Now that v1.0.0 has been tagged and released today, let's look into what CSV is, how it compares to other formats such as NDJSON and how CSV can be used in PHP and ReactPHP.

CSV format

CSV (Comma-Separated Values or less commonly Character-Separated Values) is a very simple text-based format for storing a large number of (uniform) records, such as a list of user records or log entries.

Alice,30
Bob,50
Carol,40
Dave,30

While this may look somewhat trivial, this simplicity comes at a price. CSV is limited to untyped, two-dimensional data, so there's no standard way of storing any nested structures or to differentiate a boolean value from a string or integer.

CSV allows for optional field names. Whether field names are used is application-dependant, so this library makes no attempt at guessing whether the first line contains field names or field values. For many common use cases it's a good idea to include them like this:

name,age
Alice,30
Bob,50
Carol,40
Dave,30

CSV allows handling field values that contain spaces, the delimiting comma or even newline characters (think of URLs or user-provided descriptions) by enclosing them with quotes like this:

name,comment
Alice,"Yes, I like cheese"
Bob,"Hello
World!"

Note that these more advanced parsing rules are often handled inconsistently by other applications. Nowadays, these parsing rules are defined as part of RFC 4180, however many applications started using some CSV-variant long before this standard was defined.
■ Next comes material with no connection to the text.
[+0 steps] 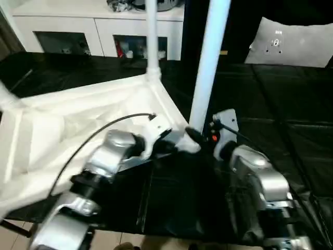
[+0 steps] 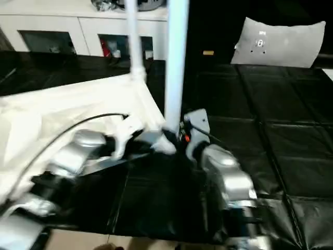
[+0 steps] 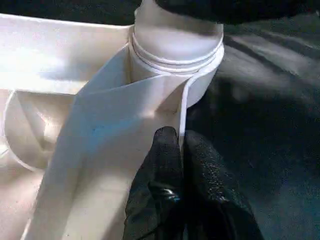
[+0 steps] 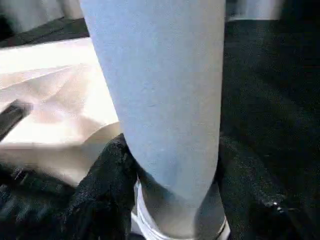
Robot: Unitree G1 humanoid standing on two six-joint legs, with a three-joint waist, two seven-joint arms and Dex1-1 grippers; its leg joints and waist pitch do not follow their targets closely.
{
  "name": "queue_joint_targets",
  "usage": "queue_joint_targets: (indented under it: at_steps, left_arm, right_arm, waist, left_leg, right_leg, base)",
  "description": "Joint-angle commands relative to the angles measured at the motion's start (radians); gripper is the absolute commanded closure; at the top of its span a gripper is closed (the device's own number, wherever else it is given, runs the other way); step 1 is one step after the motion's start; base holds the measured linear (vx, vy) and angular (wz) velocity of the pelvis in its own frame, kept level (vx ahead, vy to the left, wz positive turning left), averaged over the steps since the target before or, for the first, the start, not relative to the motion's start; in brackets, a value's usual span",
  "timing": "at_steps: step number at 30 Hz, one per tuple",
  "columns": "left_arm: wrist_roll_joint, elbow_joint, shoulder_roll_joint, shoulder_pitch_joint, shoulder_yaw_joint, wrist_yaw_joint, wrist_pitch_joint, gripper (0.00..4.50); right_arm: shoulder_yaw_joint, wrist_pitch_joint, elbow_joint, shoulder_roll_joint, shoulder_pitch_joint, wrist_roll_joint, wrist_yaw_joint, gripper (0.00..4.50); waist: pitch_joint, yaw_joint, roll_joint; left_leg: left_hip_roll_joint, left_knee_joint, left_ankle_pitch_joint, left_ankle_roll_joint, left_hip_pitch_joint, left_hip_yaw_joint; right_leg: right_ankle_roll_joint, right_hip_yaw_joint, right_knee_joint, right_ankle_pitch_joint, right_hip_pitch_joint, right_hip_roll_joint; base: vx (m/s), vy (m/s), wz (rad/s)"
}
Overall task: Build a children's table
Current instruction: Rotate leg to tighten
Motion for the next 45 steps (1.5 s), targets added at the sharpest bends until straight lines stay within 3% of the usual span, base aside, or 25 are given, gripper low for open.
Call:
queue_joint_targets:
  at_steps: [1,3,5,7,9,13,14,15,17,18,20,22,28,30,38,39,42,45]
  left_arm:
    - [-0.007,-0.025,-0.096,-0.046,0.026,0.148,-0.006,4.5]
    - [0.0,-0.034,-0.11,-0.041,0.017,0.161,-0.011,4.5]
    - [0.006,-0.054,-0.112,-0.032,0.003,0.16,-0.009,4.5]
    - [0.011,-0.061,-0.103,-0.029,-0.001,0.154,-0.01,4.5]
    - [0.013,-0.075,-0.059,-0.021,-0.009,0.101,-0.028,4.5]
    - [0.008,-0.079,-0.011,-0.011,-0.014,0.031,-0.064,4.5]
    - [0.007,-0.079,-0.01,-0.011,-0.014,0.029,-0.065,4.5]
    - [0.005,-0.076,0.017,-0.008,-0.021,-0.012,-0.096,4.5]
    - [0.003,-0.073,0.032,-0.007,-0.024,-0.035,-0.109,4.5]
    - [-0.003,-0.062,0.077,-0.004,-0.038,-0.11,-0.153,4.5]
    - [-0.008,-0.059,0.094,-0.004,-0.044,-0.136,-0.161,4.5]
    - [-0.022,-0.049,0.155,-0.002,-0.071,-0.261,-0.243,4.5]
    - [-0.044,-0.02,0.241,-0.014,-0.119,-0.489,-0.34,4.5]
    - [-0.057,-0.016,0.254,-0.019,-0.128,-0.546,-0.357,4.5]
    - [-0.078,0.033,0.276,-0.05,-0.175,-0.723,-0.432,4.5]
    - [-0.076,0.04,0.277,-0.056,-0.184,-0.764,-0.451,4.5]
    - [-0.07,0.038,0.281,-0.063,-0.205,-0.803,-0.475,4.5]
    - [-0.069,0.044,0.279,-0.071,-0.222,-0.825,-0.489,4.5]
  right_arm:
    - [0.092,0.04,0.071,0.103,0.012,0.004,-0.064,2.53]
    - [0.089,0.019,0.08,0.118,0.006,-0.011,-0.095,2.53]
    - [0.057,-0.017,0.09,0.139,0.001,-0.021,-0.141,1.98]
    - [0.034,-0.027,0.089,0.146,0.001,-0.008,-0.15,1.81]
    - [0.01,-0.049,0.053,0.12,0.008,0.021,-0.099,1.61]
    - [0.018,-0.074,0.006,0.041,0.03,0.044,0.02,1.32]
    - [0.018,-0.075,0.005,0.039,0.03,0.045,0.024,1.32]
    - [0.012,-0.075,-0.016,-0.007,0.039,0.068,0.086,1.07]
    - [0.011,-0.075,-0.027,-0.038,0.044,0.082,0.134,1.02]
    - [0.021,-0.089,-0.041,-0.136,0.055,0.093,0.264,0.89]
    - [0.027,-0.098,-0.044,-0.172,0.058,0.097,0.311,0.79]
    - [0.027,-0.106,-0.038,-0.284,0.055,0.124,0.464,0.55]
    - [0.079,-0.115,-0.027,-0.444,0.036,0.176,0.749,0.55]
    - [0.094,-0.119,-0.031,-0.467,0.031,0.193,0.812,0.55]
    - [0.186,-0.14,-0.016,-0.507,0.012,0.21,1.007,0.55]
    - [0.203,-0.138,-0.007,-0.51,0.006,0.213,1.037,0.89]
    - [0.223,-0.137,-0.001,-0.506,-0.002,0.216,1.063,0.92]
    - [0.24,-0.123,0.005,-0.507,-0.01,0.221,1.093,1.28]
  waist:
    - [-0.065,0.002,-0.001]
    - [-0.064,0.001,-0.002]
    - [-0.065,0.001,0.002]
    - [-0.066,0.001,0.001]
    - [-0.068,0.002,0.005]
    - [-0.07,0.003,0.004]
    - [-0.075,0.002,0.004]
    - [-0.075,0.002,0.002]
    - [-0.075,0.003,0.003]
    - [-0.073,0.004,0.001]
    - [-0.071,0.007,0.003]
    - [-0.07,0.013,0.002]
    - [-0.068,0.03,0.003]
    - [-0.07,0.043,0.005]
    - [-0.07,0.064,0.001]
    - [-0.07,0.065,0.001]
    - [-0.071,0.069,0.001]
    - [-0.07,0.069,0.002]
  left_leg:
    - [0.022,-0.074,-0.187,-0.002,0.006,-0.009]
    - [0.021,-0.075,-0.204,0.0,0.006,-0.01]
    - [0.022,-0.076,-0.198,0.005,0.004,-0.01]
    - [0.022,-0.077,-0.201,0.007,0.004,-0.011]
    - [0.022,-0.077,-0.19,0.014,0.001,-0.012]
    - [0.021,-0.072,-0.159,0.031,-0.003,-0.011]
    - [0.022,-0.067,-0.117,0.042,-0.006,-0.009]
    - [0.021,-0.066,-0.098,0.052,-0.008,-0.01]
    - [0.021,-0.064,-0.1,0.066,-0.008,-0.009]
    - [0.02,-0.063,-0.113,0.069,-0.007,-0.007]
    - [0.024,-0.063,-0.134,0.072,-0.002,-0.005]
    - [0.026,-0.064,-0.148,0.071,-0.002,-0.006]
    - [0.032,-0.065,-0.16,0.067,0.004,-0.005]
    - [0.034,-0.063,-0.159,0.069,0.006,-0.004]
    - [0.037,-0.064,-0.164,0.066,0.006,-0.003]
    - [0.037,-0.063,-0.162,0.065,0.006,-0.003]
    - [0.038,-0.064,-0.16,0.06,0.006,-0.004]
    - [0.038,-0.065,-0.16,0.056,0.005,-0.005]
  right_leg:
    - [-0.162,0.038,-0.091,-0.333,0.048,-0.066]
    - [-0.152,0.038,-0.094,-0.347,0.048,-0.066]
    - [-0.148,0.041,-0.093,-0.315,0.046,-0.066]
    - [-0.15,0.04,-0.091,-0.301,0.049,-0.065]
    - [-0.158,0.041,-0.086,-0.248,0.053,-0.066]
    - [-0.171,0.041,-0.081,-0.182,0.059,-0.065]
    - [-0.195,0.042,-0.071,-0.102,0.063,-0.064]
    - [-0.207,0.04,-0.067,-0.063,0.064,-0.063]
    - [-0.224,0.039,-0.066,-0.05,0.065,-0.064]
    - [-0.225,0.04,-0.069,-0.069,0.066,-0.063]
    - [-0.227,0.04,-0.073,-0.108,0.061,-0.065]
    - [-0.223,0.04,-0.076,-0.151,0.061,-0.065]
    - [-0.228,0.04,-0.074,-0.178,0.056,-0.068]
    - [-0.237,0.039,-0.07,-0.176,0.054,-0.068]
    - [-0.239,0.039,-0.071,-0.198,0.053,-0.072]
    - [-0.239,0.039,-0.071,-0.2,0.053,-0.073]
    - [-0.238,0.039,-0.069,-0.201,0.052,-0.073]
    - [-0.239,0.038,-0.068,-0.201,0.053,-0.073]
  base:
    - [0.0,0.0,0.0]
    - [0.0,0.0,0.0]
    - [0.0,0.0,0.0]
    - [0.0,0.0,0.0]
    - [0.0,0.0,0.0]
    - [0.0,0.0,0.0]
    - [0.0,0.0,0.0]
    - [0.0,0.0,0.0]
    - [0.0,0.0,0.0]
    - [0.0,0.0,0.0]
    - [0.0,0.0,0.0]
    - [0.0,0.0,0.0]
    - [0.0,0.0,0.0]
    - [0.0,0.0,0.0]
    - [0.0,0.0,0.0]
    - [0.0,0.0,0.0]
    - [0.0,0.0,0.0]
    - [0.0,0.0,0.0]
Some applications refer to CSV as Character-Separated Values, simply because using another delimiter (such as semicolon or tab) is a rather common approach to avoid the need to enclose common values in quotes. This is particularly common for systems in Europe (and elsewhere) that use a comma as decimal separator.

name;comment
Alice;Yes, I like cheese
Bob;Turn 22,5 degree clockwise

CSV files are often limited to only ASCII characters for best interoperability. However, many legacy CSV files often use ISO 8859-1 encoding or some other variant. Newer CSV files are usually best saved as UTF-8 and may thus also contain special characters from the Unicode range. The text-encoding is usually application-dependant, so your best bet would be to convert to (or assume) UTF-8 consistently.
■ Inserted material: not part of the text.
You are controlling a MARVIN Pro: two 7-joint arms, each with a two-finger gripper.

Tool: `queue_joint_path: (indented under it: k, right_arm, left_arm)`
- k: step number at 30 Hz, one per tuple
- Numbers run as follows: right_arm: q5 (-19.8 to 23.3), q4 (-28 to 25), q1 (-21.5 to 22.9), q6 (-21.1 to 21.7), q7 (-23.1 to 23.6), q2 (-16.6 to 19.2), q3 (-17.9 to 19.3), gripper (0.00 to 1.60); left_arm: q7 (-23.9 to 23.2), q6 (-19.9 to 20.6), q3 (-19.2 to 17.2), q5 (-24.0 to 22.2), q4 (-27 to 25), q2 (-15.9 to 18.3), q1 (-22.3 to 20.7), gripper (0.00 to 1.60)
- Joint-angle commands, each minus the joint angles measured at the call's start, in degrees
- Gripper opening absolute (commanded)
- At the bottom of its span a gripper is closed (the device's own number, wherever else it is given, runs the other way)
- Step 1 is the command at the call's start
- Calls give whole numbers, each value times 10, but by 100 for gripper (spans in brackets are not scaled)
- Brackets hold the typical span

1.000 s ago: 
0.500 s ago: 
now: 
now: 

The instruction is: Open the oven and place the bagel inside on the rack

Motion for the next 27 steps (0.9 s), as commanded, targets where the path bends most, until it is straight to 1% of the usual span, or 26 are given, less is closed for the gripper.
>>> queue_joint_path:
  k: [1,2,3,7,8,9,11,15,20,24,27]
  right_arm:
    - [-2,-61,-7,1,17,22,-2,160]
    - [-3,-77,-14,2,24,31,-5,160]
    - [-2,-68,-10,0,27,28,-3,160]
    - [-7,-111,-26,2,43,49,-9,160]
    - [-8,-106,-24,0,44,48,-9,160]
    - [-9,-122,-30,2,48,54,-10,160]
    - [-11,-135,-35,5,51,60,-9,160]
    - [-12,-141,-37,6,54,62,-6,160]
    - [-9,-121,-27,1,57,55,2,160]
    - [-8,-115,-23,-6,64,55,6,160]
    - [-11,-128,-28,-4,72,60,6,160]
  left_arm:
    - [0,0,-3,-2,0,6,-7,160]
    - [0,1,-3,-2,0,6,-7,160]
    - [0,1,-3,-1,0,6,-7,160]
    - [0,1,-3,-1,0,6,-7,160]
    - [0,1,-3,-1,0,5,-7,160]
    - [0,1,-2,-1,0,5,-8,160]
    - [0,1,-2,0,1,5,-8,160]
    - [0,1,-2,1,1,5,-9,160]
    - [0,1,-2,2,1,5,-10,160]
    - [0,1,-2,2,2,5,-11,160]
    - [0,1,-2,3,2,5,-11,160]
Despite its shortcomings, CSV is widely used and this is unlikely to change any time soon. In particular, CSV is a very common export format for a lot of tools to interface with spreadsheet processors (such as Excel, Calc etc.). This means that CSV is often used for historical reasons and using CSV to store structured application data is usually not a good idea nowadays – but exporting to CSV for known applications continues to be a very reasonable approach.

CSV vs. NDJSON

As an alternative, if you want to process structured data in a more modern JSON-based format, you may want to use clue/reactphp-ndjson to process newline-delimited JSON (NDJSON) files (.ndjson file extension). So in contrast, let's look at the exact same example expressed as a simple NDJSON file, let's call this users.ndjson:

{"name":"Alice","age":30,"comment":"Yes, I like cheese"}
{"name":"Bob","age":50,"comment":"Hello\nWorld!"}

If you understand JSON and you're now looking at this newline-delimited JSON for the first time, you should already know everything you need to know to understand NDJSON: As the name implies, this format essentially consists of individual lines where each individual line is any valid JSON text and each line is delimited with a newline character.
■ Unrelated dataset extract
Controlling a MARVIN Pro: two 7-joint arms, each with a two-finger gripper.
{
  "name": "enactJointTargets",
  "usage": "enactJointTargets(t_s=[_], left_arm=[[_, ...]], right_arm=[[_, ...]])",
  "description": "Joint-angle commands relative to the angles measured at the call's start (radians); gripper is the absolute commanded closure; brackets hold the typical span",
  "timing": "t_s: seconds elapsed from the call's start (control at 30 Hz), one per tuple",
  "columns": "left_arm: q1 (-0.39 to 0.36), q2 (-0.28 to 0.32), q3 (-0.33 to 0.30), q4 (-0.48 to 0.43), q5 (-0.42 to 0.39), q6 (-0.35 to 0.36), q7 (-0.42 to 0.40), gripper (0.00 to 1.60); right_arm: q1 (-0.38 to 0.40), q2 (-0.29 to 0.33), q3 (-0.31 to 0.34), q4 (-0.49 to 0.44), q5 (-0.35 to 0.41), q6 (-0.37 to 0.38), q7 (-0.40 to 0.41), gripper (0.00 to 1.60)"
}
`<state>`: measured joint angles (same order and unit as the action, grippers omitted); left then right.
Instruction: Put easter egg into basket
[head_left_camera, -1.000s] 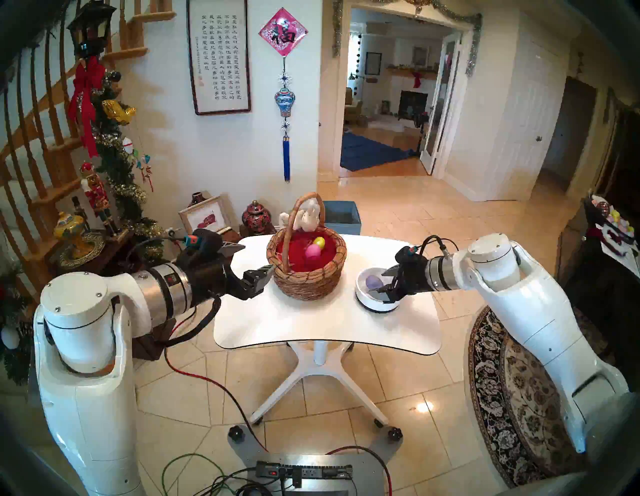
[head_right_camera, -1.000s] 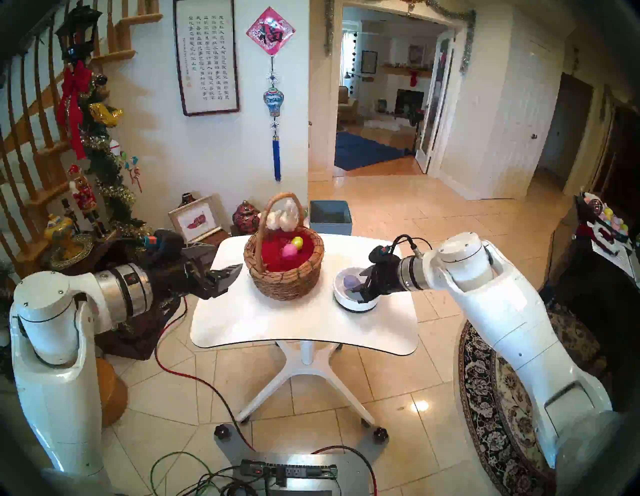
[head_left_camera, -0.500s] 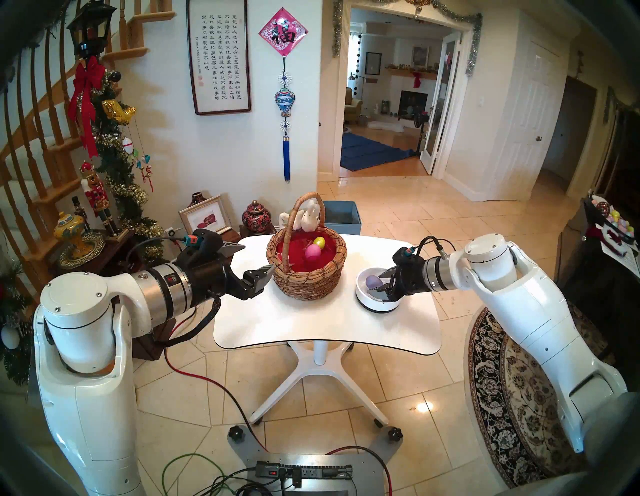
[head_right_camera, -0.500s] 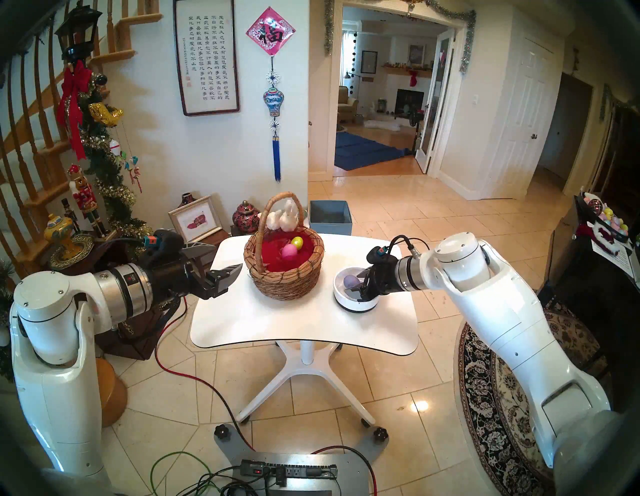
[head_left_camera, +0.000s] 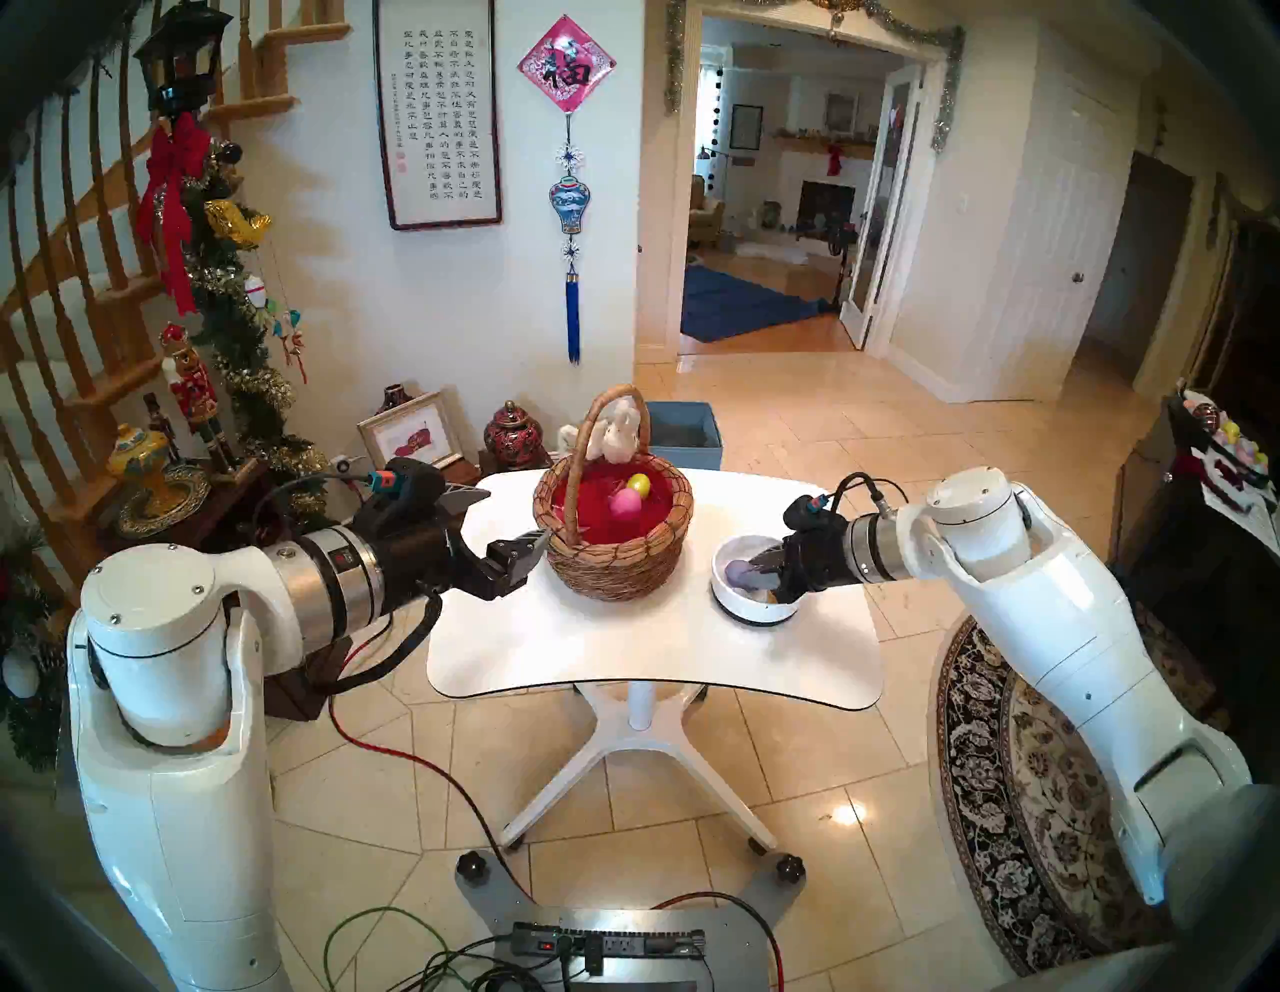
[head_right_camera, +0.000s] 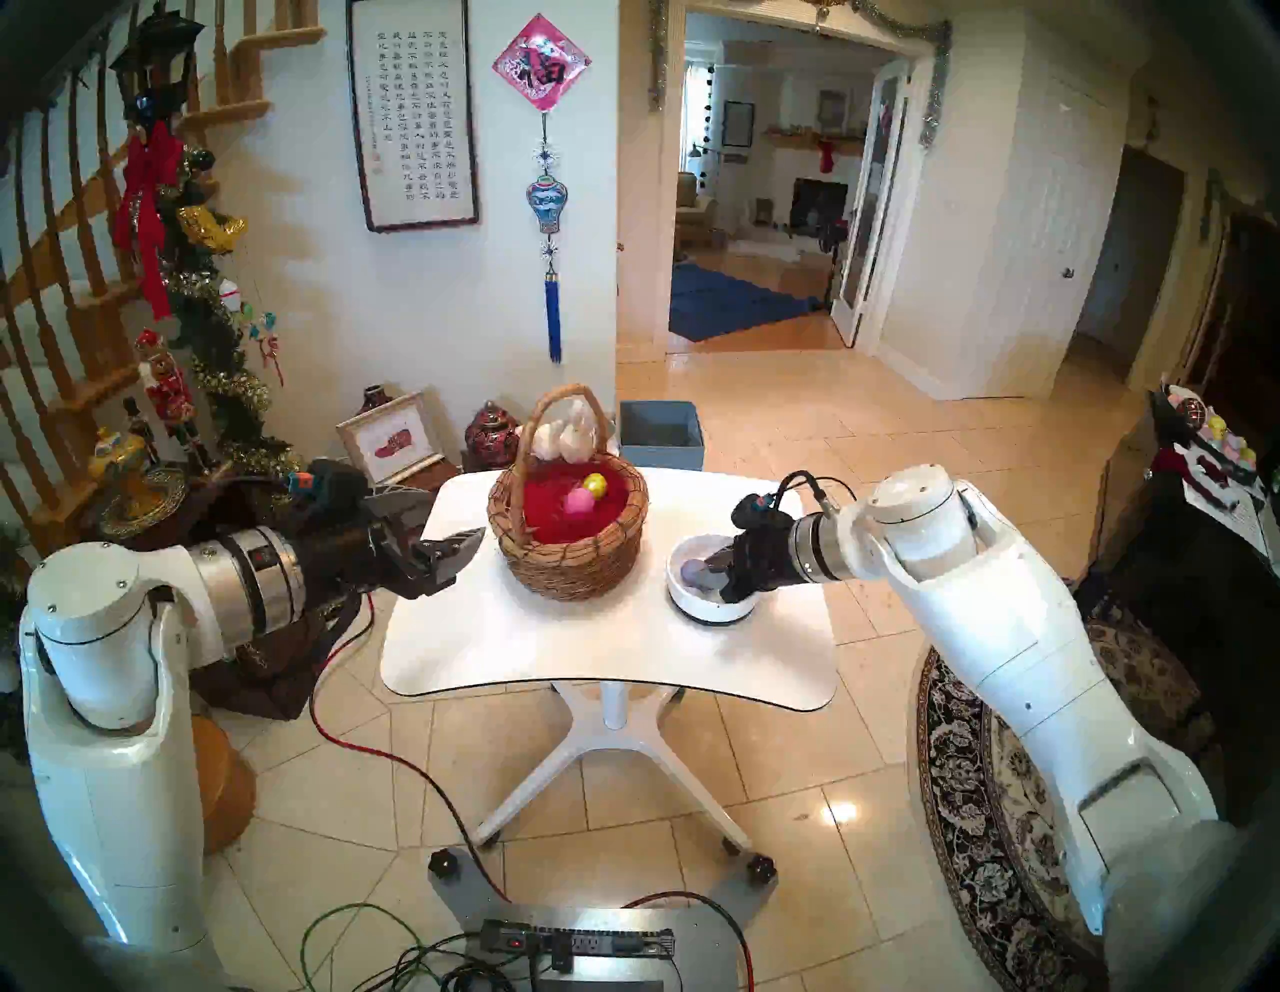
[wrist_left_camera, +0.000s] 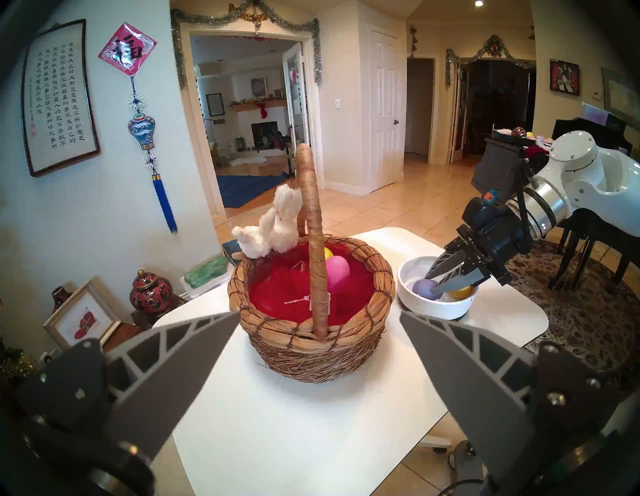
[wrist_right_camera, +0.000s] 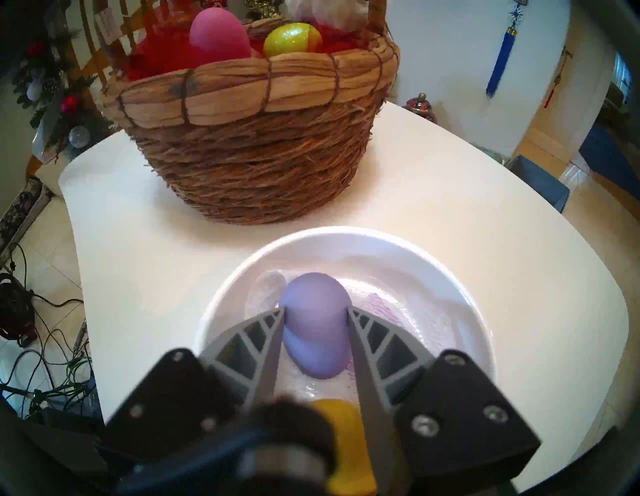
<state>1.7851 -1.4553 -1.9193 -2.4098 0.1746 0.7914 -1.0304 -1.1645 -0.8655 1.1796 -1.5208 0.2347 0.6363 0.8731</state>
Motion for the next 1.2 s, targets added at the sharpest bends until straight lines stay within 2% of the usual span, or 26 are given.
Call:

While NDJSON helps avoiding some of CSV's shortcomings, it is still a (relatively) young format while CSV files have been used in production systems for decades. This means that if you want to interface with an existing system, CSV is more likely to be supported as is in fact often the lowest common denominator for many interactions, even in today's systems. The following sections thus assume CSV as the format of choice, but otherwise this can equally be applied to NDJSON or other structured formats. If you want to learn more about NDJSON, you may want to check out one of the previous blog posts.

Parsing CSV with PHP

Now that we have an idea of what CSV looks like, let's look into how we can process our users.csv file in PHP. Fortunately, PHP provides native CSV support through the built-in fgetcsv() and str_getcsv() functions. This makes parsing CSV files somewhat trivial in PHP:

$stream = fopen('users.csv', 'r');

while (($user = fgetcsv($stream)) !== false) {
    echo 'hello ' . $user[0] . PHP_EOL;
}

Similarly, appending a new user to the existing list is really simple:

$user = [
    'Dave',
    'CSV is easy'
];

$stream = fopen('users.csv', 'a');
fputcsv($stream, $user);

Nothing of this should be really surprising to you if you've ever worked with streams in PHP. In fact, if you want to add plain CSV support to your existing projects, you won't necessarily need a dedicated library for CSV.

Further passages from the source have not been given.